→ **WHAT YOU WILL DO**
Output the listing in full. Every line stays exactly as it is.
········
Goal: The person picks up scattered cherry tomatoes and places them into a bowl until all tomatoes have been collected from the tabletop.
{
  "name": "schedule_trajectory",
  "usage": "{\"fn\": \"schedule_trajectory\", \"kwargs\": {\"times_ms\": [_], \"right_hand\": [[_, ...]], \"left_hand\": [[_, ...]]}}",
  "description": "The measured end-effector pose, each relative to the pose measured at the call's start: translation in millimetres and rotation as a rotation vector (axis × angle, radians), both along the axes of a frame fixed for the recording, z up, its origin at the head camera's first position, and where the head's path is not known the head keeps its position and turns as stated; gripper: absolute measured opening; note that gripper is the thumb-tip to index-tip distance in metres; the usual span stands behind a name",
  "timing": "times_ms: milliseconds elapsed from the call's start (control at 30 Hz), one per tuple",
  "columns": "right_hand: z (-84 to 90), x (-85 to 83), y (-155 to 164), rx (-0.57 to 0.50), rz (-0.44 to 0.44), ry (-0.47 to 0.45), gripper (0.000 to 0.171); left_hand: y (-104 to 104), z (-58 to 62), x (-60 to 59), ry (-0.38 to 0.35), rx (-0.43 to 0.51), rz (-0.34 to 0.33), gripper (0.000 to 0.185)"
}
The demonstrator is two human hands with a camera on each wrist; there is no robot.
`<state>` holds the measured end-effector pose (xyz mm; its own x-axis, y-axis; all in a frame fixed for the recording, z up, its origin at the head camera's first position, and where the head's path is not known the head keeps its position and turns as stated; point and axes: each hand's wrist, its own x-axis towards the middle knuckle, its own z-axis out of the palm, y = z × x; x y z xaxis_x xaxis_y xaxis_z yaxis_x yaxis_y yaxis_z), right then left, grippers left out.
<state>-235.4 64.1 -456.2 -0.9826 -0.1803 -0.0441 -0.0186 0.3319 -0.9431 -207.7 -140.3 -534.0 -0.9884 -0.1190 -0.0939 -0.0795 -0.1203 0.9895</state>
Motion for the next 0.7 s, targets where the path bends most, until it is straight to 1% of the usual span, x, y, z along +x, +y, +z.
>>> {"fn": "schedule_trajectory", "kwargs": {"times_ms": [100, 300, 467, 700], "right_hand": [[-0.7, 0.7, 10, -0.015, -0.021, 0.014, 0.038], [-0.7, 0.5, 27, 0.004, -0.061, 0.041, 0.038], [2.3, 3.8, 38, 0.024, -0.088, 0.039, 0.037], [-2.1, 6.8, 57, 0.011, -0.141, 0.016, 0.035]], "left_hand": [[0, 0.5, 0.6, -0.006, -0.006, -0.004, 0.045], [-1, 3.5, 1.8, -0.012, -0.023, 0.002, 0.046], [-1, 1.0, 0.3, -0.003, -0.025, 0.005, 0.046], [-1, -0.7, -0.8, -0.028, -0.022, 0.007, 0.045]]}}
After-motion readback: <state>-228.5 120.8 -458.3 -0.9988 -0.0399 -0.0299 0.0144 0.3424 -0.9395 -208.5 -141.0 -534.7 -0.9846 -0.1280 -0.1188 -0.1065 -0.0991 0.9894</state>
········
→ **ANSWER BOX**
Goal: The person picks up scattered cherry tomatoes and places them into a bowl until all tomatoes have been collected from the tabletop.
{
  "name": "schedule_trajectory",
  "usage": "{\"fn\": \"schedule_trajectory\", \"kwargs\": {\"times_ms\": [_], \"right_hand\": [[_, ...]], \"left_hand\": [[_, ...]]}}",
  "description": "The measured end-effector pose, each relative to the pose measured at the call's start: translation in millimetres and rotation as a rotation vector (axis × angle, radians), both along the axes of a frame fixed for the recording, z up, its origin at the head camera's first position, and where the head's path is not known the head keeps its position and turns as stated; gripper: absolute measured opening; note that gripper is the thumb-tip to index-tip distance in metres; the usual span stands behind a name",
  "timing": "times_ms: milliseconds elapsed from the call's start (control at 30 Hz), one per tuple",
  "columns": "right_hand: z (-84 to 90), x (-85 to 83), y (-155 to 164), rx (-0.57 to 0.50), rz (-0.44 to 0.44), ry (-0.47 to 0.45), gripper (0.000 to 0.171); left_hand: y (-104 to 104), z (-58 to 62), x (-60 to 59), ry (-0.38 to 0.35), rx (-0.43 to 0.51), rz (-0.34 to 0.33), gripper (0.000 to 0.185)"
}
The demonstrator is two human hands with a camera on each wrist; there is no robot.
`<state>` holds the measured end-effector pose (xyz mm; its own x-axis, y-axis; all in a frame fixed for the recording, z up, its origin at the head camera's first position, and where the head's path is not known the head keeps its position and turns as stated; point and axes: each hand's wrist, its own x-axis towards the middle knuckle, its own z-axis out of the palm, y = z × x; x y z xaxis_x xaxis_y xaxis_z yaxis_x yaxis_y yaxis_z), right then left, grippers left out.
<state>-235.4 64.1 -456.2 -0.9826 -0.1803 -0.0441 -0.0186 0.3319 -0.9431 -207.7 -140.3 -534.0 -0.9884 -0.1190 -0.0939 -0.0795 -0.1203 0.9895</state>
Motion for the next 0.7 s, targets where the path bends most, until it is straight to 1% of the usual span, x, y, z along +x, +y, +z.
>>> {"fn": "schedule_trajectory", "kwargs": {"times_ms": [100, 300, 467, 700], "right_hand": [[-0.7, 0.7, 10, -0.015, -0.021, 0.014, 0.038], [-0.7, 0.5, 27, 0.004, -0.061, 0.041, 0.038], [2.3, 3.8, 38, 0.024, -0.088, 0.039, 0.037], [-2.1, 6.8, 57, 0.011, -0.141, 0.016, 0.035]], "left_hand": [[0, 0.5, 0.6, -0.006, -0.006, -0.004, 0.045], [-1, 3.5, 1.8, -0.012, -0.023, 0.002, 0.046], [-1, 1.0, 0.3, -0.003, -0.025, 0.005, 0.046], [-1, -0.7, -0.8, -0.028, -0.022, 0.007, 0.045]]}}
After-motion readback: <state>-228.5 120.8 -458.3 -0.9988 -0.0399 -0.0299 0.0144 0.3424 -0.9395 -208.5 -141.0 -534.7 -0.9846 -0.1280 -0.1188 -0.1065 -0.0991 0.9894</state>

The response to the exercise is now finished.